TASK BRIEF
Copy out lines with the word "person" from the material that follows.
** TASK MATERIAL follows **
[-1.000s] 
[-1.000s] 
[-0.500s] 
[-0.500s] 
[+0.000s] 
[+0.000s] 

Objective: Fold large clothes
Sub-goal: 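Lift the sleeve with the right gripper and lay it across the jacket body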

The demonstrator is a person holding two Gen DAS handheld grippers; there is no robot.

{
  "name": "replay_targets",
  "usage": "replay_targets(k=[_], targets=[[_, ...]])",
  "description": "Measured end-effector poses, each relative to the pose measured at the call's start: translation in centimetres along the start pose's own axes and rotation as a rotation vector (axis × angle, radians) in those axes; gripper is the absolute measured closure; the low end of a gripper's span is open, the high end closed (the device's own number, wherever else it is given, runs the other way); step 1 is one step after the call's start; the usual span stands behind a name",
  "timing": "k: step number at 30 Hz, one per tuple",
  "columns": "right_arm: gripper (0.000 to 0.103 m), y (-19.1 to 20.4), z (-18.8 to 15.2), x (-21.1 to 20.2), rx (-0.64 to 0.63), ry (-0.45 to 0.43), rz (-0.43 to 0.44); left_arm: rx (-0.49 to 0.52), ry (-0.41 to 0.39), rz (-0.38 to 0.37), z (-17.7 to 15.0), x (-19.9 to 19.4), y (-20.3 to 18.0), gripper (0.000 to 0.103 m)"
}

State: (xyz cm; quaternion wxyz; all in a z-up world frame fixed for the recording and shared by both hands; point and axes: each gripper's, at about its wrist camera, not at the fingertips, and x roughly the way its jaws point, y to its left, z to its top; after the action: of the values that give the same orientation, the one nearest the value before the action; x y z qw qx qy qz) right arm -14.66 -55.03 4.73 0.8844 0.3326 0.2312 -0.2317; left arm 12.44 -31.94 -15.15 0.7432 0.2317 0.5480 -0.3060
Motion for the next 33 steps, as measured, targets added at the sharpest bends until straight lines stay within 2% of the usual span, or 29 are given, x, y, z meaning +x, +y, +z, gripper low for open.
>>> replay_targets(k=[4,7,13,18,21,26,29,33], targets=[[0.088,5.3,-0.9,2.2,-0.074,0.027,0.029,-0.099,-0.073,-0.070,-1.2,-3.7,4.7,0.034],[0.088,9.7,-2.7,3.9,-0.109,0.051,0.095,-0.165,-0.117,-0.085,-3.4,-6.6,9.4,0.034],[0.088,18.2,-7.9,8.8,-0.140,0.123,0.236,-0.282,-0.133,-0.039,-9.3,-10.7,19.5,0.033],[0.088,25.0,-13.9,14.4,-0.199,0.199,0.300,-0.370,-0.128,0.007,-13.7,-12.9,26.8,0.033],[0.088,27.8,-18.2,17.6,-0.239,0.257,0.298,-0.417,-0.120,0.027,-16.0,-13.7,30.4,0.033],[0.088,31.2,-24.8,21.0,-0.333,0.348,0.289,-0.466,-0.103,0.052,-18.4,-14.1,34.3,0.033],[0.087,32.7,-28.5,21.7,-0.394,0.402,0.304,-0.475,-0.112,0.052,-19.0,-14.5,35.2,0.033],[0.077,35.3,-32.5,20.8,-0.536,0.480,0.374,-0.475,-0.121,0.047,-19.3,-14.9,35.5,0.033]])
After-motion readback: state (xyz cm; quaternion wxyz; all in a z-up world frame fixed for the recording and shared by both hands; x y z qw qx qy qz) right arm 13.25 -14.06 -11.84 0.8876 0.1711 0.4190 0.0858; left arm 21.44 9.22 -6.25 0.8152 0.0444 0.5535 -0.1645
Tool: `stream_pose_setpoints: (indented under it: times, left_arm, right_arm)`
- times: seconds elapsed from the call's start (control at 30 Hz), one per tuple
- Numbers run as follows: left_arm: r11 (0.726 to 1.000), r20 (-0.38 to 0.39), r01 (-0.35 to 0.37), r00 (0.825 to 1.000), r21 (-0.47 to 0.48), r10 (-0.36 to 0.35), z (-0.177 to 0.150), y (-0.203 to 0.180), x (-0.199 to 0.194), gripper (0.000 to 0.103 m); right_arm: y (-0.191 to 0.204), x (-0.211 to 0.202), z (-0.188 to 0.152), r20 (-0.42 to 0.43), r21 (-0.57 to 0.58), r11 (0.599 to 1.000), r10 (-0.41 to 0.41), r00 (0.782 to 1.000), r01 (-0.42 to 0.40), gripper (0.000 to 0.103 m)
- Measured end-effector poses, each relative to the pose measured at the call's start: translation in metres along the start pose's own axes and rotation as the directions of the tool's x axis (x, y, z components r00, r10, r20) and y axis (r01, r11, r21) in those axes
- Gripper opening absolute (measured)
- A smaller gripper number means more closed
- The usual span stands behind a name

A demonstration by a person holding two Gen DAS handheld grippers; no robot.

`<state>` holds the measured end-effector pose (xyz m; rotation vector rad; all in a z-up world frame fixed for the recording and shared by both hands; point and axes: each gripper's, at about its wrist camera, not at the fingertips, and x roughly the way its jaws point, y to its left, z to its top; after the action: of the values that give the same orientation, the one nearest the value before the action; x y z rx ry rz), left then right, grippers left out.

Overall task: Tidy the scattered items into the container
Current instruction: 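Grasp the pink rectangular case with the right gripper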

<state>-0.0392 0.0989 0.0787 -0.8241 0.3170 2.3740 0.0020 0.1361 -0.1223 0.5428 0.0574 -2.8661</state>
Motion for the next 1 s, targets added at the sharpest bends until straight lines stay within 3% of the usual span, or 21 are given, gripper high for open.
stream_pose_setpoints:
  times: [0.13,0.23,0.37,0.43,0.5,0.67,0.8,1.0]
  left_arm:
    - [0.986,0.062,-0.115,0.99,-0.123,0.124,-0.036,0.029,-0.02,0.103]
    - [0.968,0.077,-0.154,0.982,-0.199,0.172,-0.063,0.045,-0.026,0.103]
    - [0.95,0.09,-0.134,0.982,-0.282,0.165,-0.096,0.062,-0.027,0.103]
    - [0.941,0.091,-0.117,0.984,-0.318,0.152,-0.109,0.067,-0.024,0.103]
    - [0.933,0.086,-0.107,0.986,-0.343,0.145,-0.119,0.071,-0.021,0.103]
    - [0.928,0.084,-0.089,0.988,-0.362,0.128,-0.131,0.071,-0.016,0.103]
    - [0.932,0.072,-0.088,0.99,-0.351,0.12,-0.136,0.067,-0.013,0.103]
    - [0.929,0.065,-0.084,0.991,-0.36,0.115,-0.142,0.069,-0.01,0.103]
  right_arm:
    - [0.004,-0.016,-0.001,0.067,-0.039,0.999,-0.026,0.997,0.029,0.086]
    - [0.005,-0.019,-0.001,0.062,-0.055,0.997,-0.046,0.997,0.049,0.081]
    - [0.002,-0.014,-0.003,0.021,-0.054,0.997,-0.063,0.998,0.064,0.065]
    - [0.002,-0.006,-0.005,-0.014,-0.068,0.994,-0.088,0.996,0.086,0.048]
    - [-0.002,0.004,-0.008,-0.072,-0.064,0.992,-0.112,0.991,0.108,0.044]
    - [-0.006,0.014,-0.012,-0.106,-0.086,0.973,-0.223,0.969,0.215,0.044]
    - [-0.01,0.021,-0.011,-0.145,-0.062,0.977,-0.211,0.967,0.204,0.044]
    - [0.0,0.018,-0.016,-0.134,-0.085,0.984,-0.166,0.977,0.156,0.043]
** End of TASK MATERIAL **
SOLUTION TO THIS PROBLEM
The demonstrator is a person holding two Gen DAS handheld grippers; there is no robot.
A demonstration by a person holding two Gen DAS handheld grippers; no robot.

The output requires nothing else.